TASK OBJECTIVE: Reproduce the whole listing that follows, exactly as it stands.

= Beginning of Section =

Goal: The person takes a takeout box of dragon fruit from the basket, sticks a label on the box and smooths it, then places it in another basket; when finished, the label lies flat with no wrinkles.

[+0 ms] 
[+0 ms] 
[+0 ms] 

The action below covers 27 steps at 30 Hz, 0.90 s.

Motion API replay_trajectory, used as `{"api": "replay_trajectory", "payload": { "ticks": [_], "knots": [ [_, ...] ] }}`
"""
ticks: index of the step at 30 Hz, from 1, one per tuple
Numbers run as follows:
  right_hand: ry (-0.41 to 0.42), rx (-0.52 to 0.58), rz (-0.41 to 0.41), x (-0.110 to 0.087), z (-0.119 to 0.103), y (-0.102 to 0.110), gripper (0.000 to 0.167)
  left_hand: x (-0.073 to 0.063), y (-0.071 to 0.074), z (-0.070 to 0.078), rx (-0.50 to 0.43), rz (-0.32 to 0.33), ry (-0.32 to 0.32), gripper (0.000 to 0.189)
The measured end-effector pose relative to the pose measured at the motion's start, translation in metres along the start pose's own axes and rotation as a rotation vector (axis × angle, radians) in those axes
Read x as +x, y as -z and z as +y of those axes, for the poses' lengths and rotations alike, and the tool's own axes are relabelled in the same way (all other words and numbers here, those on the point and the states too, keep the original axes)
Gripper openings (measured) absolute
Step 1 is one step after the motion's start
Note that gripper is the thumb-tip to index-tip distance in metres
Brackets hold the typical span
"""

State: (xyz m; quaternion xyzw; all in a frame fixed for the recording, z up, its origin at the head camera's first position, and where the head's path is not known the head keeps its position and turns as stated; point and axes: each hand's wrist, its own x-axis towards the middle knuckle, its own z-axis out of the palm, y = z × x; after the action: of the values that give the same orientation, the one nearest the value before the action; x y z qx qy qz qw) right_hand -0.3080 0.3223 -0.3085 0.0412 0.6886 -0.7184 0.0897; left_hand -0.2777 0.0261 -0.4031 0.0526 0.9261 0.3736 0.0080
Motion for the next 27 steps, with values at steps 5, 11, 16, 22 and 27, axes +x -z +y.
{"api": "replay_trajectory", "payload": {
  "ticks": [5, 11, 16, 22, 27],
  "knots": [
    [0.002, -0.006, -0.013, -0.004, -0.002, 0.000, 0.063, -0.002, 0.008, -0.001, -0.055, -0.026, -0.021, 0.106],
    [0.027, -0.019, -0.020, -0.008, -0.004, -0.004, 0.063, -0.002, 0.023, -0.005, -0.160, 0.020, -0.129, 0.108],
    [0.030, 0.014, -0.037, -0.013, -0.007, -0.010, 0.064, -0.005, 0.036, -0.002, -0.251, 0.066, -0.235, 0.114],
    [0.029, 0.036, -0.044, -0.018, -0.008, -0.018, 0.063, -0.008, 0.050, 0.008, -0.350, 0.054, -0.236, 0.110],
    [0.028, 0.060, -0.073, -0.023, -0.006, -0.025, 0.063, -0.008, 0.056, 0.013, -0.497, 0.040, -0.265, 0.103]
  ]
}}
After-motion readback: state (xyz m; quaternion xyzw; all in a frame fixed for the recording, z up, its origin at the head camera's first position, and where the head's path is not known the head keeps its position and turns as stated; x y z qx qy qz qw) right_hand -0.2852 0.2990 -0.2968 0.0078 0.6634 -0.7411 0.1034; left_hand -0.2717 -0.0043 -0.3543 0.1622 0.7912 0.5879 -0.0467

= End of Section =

ANSWER BOX:
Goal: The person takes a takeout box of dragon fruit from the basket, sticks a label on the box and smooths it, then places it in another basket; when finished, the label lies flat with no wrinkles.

[+0 ms] 
[+0 ms] 
[+0 ms] 

The action below covers 27 steps at 30 Hz, 0.90 s.

Motion API replay_trajectory, used as `{"api": "replay_trajectory", "payload": { "ticks": [_], "knots": [ [_, ...] ] }}`
"""
ticks: index of the step at 30 Hz, from 1, one per tuple
Numbers run as follows:
  right_hand: ry (-0.41 to 0.42), rx (-0.52 to 0.58), rz (-0.41 to 0.41), x (-0.110 to 0.087), z (-0.119 to 0.103), y (-0.102 to 0.110), gripper (0.000 to 0.167)
  left_hand: x (-0.073 to 0.063), y (-0.071 to 0.074), z (-0.070 to 0.078), rx (-0.50 to 0.43), rz (-0.32 to 0.33), ry (-0.32 to 0.32), gripper (0.000 to 0.189)
The measured end-effector pose relative to the pose measured at the motion's start, translation in metres along the start pose's own axes and rotation as a rotation vector (axis × angle, radians) in those axes
Read x as +x, y as -z and z as +y of those axes, for the poses' lengths and rotations alike, and the tool's own axes are relabelled in the same way (all other words and numbers here, those on the point and the states too, keep the original axes)
Gripper openings (measured) absolute
Step 1 is one step after the motion's start
Note that gripper is the thumb-tip to index-tip distance in metres
Brackets hold the typical span
"""

State: (xyz m; quaternion xyzw; all in a frame fixed for the recording, z up, its origin at the head camera's first position, and where the head's path is not known the head keeps its position and turns as stated; point and axes: each hand's wrist, its own x-axis towards the middle knuckle, its own z-axis out of the palm, y = z × x; after the action: of the values that give the same orientation, the one nearest the value before the action; x y z qx qy qz qw) right_hand -0.3080 0.3223 -0.3085 0.0412 0.6886 -0.7184 0.0897; left_hand -0.2777 0.0261 -0.4031 0.0526 0.9261 0.3736 0.0080
Motion for the next 27 steps, with values at steps 5, 11, 16, 22 and 27, axes +x -z +y.
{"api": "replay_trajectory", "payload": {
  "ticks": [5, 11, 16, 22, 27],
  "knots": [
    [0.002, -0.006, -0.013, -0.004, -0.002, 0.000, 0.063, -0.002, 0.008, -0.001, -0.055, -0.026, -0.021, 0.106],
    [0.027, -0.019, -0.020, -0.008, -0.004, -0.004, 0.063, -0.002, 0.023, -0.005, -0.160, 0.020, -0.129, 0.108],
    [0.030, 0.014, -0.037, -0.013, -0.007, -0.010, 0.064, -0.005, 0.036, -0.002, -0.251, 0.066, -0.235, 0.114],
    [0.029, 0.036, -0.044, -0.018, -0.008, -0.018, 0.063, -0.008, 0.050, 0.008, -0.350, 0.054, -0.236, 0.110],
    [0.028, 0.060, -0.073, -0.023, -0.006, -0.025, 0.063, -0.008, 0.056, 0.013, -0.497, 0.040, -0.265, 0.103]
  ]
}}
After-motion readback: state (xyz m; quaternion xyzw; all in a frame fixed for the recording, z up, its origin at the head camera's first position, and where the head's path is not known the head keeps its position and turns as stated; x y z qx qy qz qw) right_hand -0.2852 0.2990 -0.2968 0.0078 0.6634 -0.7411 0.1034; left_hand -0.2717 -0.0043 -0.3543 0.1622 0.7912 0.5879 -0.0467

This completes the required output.